Exercise prompt: Over all lines in the data below, count those holding "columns" and give only the result.

Dataset content:
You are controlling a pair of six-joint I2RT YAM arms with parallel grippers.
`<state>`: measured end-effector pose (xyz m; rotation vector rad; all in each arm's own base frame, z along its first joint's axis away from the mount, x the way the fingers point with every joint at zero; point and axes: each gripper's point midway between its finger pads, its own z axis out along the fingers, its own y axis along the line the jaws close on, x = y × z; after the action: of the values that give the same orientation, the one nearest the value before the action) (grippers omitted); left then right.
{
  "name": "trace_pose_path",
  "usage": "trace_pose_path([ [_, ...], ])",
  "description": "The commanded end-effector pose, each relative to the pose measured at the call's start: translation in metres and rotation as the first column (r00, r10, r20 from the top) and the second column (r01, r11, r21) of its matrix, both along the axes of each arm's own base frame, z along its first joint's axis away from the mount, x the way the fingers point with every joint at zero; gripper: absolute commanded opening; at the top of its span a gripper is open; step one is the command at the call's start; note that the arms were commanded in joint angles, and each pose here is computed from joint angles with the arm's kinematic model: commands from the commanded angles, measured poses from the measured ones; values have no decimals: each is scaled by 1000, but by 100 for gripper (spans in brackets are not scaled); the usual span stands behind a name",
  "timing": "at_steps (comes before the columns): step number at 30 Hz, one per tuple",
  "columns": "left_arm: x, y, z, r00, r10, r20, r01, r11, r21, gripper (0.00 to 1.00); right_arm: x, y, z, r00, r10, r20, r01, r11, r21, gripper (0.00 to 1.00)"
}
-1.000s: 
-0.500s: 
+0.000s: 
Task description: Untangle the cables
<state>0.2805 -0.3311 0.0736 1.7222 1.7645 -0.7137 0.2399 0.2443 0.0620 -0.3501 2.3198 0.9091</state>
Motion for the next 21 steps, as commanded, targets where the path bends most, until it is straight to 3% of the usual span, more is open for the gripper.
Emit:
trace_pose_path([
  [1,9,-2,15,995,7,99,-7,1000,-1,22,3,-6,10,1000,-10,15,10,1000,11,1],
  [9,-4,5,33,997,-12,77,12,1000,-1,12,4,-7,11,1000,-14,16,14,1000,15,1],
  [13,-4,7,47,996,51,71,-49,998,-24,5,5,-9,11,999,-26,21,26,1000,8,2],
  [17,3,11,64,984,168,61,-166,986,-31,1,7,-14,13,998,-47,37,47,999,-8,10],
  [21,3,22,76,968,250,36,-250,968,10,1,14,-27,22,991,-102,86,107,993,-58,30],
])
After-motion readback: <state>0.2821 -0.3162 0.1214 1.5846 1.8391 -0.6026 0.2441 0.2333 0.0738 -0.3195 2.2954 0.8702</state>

Result: 2